(Problem to work on)
Wherever the string "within" appears in the entries below, return the line that holds it.
-- Material supplied follows --
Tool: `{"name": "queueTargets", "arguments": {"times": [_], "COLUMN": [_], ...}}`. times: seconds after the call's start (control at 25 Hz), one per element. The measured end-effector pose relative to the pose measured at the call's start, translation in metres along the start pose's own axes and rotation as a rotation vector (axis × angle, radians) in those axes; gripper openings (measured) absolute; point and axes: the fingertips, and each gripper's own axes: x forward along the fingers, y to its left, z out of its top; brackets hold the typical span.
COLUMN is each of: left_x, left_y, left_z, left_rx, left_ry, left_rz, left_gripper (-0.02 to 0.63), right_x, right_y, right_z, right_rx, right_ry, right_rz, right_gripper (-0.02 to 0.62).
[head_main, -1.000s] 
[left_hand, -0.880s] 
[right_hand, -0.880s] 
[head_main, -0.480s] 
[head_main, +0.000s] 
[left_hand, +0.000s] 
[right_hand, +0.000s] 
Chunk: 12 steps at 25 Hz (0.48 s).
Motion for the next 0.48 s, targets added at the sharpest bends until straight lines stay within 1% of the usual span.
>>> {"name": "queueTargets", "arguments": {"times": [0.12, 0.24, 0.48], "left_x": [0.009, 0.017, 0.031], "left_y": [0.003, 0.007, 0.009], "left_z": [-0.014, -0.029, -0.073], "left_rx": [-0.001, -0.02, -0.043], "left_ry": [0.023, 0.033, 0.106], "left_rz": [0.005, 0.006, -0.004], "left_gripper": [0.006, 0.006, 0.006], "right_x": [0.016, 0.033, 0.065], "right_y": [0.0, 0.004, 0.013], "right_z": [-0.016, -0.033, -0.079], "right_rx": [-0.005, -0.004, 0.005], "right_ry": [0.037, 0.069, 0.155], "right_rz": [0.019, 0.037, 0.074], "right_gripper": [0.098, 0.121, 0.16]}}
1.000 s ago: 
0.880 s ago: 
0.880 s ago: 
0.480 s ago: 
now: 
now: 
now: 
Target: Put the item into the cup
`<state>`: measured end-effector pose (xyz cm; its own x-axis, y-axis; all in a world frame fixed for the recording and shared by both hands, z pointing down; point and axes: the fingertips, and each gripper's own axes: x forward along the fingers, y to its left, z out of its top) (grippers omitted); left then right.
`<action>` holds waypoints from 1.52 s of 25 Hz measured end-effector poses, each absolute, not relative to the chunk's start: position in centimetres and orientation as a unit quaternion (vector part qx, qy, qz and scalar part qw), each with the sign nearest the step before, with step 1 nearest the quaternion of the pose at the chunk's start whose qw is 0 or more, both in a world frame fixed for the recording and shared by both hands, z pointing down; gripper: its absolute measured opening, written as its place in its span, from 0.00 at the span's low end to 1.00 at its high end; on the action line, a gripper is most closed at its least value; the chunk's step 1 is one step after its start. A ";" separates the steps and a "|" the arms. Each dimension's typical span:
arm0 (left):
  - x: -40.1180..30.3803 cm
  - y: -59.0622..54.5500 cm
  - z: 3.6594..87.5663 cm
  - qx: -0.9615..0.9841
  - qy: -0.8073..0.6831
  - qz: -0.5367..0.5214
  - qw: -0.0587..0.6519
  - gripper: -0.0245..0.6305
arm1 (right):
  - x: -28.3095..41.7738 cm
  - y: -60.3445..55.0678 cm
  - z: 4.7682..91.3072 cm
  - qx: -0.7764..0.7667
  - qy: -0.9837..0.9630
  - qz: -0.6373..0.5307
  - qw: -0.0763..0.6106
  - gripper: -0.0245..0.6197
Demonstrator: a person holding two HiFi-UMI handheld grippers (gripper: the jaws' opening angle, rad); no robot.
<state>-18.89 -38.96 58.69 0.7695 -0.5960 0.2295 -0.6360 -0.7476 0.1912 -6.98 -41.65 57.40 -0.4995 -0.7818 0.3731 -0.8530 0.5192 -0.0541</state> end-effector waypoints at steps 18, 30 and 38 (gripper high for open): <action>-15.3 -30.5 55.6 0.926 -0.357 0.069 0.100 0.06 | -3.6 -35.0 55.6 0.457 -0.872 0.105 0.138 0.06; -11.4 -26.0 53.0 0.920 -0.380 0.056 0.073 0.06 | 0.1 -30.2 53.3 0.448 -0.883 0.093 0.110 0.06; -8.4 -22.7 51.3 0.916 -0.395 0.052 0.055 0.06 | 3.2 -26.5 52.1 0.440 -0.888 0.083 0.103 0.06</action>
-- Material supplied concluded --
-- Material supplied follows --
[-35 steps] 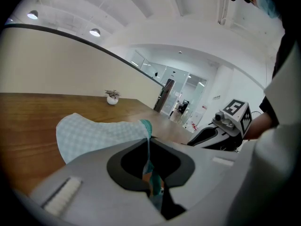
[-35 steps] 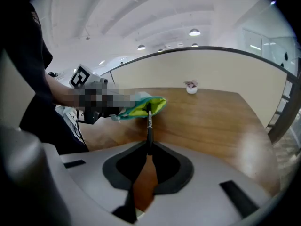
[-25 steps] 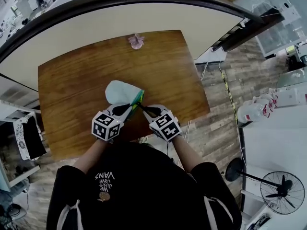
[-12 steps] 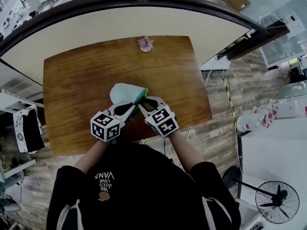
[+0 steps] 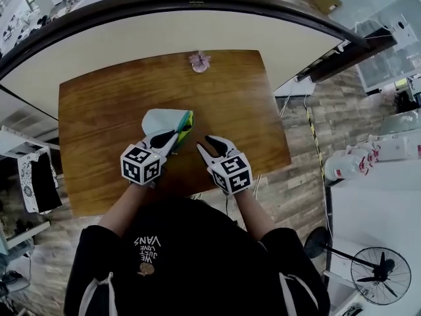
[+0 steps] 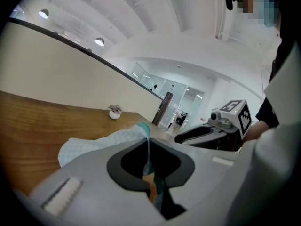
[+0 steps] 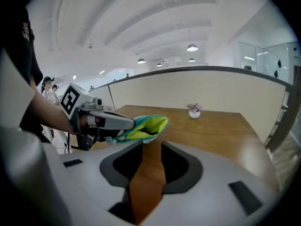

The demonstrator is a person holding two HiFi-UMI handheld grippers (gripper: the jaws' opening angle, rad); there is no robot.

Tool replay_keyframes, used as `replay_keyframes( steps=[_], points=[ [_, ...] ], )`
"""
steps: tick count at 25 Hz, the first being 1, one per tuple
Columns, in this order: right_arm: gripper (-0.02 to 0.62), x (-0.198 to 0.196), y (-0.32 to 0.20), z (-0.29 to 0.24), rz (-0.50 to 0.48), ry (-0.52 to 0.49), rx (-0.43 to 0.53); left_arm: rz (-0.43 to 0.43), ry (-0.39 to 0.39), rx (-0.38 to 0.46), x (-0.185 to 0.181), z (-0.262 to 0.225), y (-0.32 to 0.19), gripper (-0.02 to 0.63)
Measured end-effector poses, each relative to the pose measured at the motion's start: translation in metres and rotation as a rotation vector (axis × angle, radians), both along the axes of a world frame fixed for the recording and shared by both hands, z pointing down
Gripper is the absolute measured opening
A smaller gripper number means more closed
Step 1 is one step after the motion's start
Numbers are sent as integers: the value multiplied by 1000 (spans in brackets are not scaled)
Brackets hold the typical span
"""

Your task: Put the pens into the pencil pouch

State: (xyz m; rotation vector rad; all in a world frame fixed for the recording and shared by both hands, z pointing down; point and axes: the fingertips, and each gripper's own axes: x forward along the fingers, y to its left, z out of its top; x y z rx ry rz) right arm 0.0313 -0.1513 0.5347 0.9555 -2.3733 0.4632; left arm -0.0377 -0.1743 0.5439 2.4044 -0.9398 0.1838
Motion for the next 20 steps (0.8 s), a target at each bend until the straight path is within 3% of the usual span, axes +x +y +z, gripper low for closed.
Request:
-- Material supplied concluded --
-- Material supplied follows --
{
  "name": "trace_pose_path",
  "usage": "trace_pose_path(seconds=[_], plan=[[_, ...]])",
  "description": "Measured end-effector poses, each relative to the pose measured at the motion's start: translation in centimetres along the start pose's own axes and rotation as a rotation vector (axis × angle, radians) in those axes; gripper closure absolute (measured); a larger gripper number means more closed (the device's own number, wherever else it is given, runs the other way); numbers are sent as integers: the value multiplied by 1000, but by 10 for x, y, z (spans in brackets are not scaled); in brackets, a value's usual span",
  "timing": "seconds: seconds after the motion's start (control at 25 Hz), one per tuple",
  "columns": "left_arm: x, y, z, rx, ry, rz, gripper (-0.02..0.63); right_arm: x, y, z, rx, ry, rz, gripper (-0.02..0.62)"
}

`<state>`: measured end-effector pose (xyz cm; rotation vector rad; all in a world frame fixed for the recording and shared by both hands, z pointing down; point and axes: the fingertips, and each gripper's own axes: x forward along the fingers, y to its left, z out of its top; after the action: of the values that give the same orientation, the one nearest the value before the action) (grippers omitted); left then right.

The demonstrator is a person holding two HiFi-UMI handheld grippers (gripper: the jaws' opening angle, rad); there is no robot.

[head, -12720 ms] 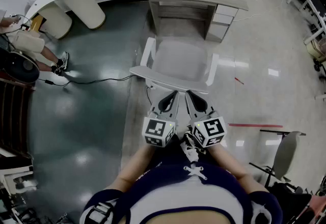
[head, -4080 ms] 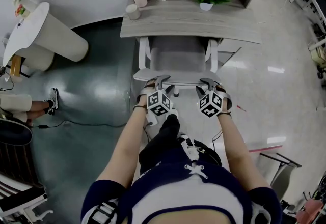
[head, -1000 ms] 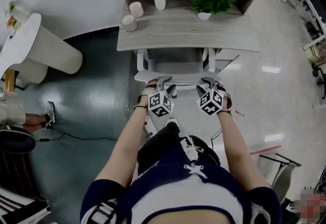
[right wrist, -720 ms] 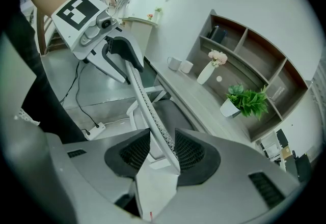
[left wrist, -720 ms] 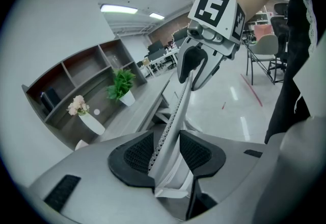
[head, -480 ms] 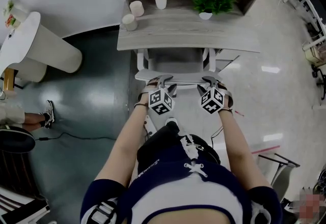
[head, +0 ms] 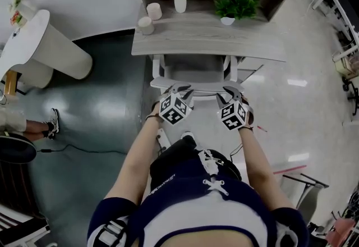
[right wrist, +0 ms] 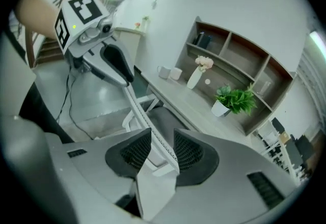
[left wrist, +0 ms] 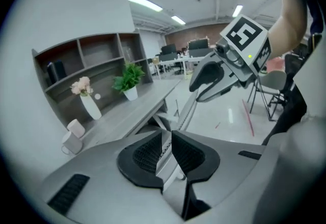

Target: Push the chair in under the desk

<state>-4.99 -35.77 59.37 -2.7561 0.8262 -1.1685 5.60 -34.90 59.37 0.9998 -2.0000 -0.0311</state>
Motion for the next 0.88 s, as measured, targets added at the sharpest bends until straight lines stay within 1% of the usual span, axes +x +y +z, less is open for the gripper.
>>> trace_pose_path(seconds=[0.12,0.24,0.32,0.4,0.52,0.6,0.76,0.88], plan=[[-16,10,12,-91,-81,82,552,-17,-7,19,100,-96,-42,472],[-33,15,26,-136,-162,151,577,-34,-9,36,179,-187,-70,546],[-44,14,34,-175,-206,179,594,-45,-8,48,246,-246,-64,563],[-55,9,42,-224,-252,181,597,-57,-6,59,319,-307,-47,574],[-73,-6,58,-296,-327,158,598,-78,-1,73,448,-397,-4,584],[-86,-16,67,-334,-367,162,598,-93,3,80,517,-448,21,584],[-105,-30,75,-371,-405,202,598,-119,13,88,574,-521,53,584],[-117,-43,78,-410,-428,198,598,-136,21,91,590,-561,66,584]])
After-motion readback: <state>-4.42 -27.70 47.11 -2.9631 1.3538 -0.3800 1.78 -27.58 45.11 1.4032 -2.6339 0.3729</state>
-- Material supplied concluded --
(Problem solution)
Motion for the next 0.48 s, targets added at the sharpest bends until straight lines stay within 1% of the usual span.
Motion for the next 20 steps (0.8 s), a target at each bend until the straight path is within 3% of the usual span, axes +x +y +z, gripper low for closed.
Motion for the next 0.88 s, as measured, targets added at the sharpest bends until straight lines stay within 1% of the usual span, axes +x +y +z, less is open for the gripper.

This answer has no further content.